• Task directions: Could you restate the entries below word for word?

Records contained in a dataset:
==============================

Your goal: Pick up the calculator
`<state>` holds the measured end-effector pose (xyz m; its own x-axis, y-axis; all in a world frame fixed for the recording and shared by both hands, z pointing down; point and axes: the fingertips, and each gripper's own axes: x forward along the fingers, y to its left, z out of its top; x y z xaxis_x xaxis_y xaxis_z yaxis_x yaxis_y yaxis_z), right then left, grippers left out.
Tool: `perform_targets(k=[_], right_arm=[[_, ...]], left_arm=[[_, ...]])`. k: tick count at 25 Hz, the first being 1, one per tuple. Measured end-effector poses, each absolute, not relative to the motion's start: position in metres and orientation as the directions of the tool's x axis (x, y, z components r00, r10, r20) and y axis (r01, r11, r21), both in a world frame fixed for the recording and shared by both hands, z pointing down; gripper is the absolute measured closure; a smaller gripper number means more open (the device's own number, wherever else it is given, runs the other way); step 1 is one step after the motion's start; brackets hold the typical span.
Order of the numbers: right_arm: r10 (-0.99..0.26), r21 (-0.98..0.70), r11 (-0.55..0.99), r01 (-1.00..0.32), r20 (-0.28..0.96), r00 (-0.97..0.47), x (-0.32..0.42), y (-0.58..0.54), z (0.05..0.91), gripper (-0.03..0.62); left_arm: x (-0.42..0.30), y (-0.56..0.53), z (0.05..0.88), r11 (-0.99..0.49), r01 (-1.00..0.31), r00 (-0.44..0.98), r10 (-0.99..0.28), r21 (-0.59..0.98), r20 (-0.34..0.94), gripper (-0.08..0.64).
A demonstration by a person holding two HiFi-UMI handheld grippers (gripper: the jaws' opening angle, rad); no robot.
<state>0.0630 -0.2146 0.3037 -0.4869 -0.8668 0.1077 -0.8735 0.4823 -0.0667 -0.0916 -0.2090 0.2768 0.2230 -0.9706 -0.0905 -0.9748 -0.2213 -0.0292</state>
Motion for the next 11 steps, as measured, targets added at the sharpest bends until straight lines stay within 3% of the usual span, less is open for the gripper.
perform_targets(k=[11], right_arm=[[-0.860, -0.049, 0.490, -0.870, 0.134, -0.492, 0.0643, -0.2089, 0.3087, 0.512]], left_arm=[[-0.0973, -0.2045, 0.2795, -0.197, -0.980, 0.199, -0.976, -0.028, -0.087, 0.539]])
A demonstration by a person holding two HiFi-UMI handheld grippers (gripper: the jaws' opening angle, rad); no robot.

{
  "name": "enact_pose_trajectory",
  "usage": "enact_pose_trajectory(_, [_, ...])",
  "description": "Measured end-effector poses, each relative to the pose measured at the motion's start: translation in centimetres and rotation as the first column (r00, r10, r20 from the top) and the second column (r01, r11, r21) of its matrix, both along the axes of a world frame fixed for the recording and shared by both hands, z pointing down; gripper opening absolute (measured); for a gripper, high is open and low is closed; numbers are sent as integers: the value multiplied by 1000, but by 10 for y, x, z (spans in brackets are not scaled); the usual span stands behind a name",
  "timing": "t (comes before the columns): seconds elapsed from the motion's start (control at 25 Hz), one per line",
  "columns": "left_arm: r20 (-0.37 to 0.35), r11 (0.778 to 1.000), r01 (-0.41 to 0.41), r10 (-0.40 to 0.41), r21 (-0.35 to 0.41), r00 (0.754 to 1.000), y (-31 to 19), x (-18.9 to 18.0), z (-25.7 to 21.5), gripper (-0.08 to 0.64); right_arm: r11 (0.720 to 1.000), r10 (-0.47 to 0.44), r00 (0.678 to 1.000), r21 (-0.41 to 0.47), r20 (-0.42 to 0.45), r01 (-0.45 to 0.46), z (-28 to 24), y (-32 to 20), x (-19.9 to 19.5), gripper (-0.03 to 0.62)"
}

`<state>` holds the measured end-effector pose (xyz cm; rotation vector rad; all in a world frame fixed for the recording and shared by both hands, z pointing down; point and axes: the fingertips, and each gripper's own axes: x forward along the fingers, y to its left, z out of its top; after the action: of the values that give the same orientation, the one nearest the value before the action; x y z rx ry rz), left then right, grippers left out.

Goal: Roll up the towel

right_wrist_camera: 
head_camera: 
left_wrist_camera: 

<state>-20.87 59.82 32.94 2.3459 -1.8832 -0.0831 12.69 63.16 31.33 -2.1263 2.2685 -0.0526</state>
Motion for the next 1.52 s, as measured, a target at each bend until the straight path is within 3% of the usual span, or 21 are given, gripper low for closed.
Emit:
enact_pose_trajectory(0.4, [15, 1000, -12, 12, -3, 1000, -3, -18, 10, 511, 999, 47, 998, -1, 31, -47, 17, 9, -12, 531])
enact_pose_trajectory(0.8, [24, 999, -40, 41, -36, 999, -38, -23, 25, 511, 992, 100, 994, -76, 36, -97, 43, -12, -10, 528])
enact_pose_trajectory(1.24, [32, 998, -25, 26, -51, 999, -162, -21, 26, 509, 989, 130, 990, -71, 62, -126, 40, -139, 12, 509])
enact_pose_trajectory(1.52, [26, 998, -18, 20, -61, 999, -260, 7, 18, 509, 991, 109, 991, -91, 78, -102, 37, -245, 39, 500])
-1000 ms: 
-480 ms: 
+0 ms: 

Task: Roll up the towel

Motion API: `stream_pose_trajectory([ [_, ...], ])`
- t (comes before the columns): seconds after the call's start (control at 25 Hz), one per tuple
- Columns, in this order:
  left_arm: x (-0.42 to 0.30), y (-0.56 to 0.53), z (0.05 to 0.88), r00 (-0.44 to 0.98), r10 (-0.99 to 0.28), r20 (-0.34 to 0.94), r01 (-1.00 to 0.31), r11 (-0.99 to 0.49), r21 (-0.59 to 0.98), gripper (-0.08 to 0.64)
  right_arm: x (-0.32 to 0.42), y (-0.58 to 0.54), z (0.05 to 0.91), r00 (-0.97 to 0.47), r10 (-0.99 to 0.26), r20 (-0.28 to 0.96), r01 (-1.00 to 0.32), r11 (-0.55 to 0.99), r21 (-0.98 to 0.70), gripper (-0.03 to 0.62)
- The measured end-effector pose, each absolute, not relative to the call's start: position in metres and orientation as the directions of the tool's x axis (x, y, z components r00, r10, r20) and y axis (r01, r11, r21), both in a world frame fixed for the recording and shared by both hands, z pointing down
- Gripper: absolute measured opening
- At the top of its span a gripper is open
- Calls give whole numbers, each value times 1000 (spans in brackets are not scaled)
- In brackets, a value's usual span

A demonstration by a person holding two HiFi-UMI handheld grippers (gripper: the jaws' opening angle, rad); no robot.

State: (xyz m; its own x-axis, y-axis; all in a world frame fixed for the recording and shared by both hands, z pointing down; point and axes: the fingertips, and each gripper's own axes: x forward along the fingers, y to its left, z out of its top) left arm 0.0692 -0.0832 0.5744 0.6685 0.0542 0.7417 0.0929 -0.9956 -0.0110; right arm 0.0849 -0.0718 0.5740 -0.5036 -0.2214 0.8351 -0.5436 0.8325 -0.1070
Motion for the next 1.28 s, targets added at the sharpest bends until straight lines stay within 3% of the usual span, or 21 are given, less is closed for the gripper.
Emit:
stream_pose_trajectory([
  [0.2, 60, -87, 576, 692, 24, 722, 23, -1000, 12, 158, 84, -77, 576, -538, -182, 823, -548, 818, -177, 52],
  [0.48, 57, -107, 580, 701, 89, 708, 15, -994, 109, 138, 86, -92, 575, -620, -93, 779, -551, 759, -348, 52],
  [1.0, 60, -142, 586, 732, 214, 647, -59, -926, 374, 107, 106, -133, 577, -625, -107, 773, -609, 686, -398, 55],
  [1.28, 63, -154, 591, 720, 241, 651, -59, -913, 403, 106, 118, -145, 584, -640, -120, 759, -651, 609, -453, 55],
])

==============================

• The answer:
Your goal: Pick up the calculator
`<state>` holds the measured end-effector pose (xyz m; its own x-axis, y-axis; all in a world frame fixed for the recording and shared by both hands, z pointing down; point and axes: the fingertips, and each gripper's own axes: x forward along the fingers, y to its left, z out of its top; x y z xaxis_x xaxis_y xaxis_z yaxis_x yaxis_y yaxis_z), right then left, grippers left out.
Tool: `perform_targets(k=[_], right_arm=[[_, ...]], left_arm=[[_, ...]])`. k: tick count at 25 Hz, the first being 1, one per tuple. Measured end-effector poses, each absolute, not relative to the motion's start: position in metres and orientation as the directions of the tool's x axis (x, y, z components r00, r10, r20) and y axis (r01, r11, r21), both in a world frame fixed for the recording and shared by both hands, z pointing down; gripper is the absolute measured closure; a smaller gripper number means more open (the device's own number, wherever else it is given, runs the other way); step 1 is one step after the motion's start; brackets hold the typical span.
Order of the numbers: right_arm: r10 (-0.99..0.26), r21 (-0.98..0.70), r11 (-0.55..0.99), r01 (-1.00..0.32), r20 (-0.28..0.96), r00 (-0.97..0.47), x (-0.32..0.42), y (-0.58..0.54), z (0.05..0.91), gripper (-0.03..0.62); left_arm: x (-0.42..0.30), y (-0.56..0.53), z (0.05..0.88), r11 (-0.99..0.49), r01 (-1.00..0.31), r00 (-0.44..0.98), r10 (-0.99..0.28), r21 (-0.59..0.98), r20 (-0.34..0.94), gripper (-0.08..0.64).
A demonstration by a person holding two HiFi-UMI handheld grippers (gripper: the jaws' opening angle, rad); no robot.
<state>0.0630 -0.2146 0.3037 -0.4869 -0.8668 0.1077 -0.8735 0.4823 -0.0667 -0.0916 -0.2090 0.2768 0.2230 -0.9706 -0.0905 -0.9748 -0.2213 -0.0292</state>
Motion for the next 11 steps, as measured, targets added at the sharpest bends until straight lines stay within 3% of the usual span, less is open for the gripper.
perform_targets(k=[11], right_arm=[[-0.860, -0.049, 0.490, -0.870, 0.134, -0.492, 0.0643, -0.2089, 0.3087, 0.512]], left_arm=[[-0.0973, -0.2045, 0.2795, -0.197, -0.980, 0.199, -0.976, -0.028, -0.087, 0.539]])
A demonstration by a person holding two HiFi-UMI handheld grippers (gripper: the jaws' opening angle, rad); no robot.

{
  "name": "enact_pose_trajectory",
  "usage": "enact_pose_trajectory(_, [_, ...])",
  "description": "Measured end-effector poses, each relative to the pose measured at the motion's start: translation in centimetres and rotation as the first column (r00, r10, r20 from the top) and the second column (r01, r11, r21) of its matrix, both along the axes of a world frame fixed for the recording and shared by both hands, z pointing down; gripper opening absolute (measured); for a gripper, high is open and low is closed; numbers are sent as integers: the value multiplied by 1000, but by 10 for y, x, z (spans in brackets are not scaled); the usual span stands behind a name",
  "timing": "t (comes before the columns): seconds elapsed from the motion's start (control at 25 Hz), one per line",
  "columns": "left_arm: r20 (-0.37 to 0.35), r11 (0.778 to 1.000), r01 (-0.41 to 0.41), r10 (-0.40 to 0.41), r21 (-0.35 to 0.41), r00 (0.754 to 1.000), y (-31 to 19), x (-18.9 to 18.0), z (-25.7 to 21.5), gripper (-0.08 to 0.64); right_arm: r11 (0.720 to 1.000), r10 (-0.47 to 0.44), r00 (0.678 to 1.000), r21 (-0.41 to 0.47), r20 (-0.42 to 0.45), r01 (-0.45 to 0.46), z (-28 to 24), y (-32 to 20), x (-19.9 to 19.5), gripper (-0.03 to 0.62)"
}

`<state>` holds the measured end-effector pose (xyz cm; rotation vector rad; all in a world frame fixed for the recording and shared by both hands, z pointing down; point and axes: the fingertips, and each gripper's own axes: x forward along the fingers, y to its left, z out of its top; after the action: of the values that give the same orientation, the one nearest the value before the action; x y z rx ry rz), left then right, grippers left out.

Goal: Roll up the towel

right_wrist_camera: 
head_camera: 
left_wrist_camera: 

<state>-20.87 59.82 32.94 2.3459 -1.8832 -0.0831 12.69 63.16 31.33 -2.1263 2.2685 -0.0526</state>
Motion for the next 1.52 s, as measured, a target at each bend until the straight path is within 3% of the usual span, or 21 are given, gripper low for closed.
Emit:
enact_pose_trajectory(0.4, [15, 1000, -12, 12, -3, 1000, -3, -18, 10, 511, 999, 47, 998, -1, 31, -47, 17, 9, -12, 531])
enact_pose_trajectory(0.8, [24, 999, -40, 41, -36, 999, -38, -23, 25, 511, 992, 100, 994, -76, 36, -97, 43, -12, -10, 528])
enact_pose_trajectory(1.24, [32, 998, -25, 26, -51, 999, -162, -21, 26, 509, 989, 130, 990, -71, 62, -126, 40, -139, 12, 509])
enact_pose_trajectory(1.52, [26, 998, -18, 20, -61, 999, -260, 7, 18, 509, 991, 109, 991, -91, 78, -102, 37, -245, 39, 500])
-1000 ms: 
-480 ms: 
+0 ms: 

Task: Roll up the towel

Motion API: `stream_pose_trajectory([ [_, ...], ])`
- t (comes before the columns): seconds after the call's start (control at 25 Hz), one per tuple
- Columns, in this order:
  left_arm: x (-0.42 to 0.30), y (-0.56 to 0.53), z (0.05 to 0.88), r00 (-0.44 to 0.98), r10 (-0.99 to 0.28), r20 (-0.34 to 0.94), r01 (-1.00 to 0.31), r11 (-0.99 to 0.49), r21 (-0.59 to 0.98), gripper (-0.08 to 0.64)
  right_arm: x (-0.32 to 0.42), y (-0.58 to 0.54), z (0.05 to 0.91), r00 (-0.97 to 0.47), r10 (-0.99 to 0.26), r20 (-0.28 to 0.96), r01 (-1.00 to 0.32), r11 (-0.55 to 0.99), r21 (-0.98 to 0.70), gripper (-0.03 to 0.62)
- The measured end-effector pose, each absolute, not relative to the call's start: position in metres and orientation as the directions of the tool's x axis (x, y, z components r00, r10, r20) and y axis (r01, r11, r21), both in a world frame fixed for the recording and shared by both hands, z pointing down
- Gripper: absolute measured opening
- At the top of its span a gripper is open
- Calls give whole numbers, each value times 1000 (spans in brackets are not scaled)
- In brackets, a value's usual span

A demonstration by a person holding two HiFi-UMI handheld grippers (gripper: the jaws' opening angle, rad); no robot.

State: (xyz m; its own x-axis, y-axis; all in a world frame fixed for the recording and shared by both hands, z pointing down; point and axes: the fingertips, and each gripper's own axes: x forward along the fingers, y to its left, z out of its top) left arm 0.0692 -0.0832 0.5744 0.6685 0.0542 0.7417 0.0929 -0.9956 -0.0110; right arm 0.0849 -0.0718 0.5740 -0.5036 -0.2214 0.8351 -0.5436 0.8325 -0.1070
Motion for the next 1.28 s, targets added at the sharpest bends until straight lines stay within 3% of the usual span, or 21 are given, less is closed for the gripper.
Emit:
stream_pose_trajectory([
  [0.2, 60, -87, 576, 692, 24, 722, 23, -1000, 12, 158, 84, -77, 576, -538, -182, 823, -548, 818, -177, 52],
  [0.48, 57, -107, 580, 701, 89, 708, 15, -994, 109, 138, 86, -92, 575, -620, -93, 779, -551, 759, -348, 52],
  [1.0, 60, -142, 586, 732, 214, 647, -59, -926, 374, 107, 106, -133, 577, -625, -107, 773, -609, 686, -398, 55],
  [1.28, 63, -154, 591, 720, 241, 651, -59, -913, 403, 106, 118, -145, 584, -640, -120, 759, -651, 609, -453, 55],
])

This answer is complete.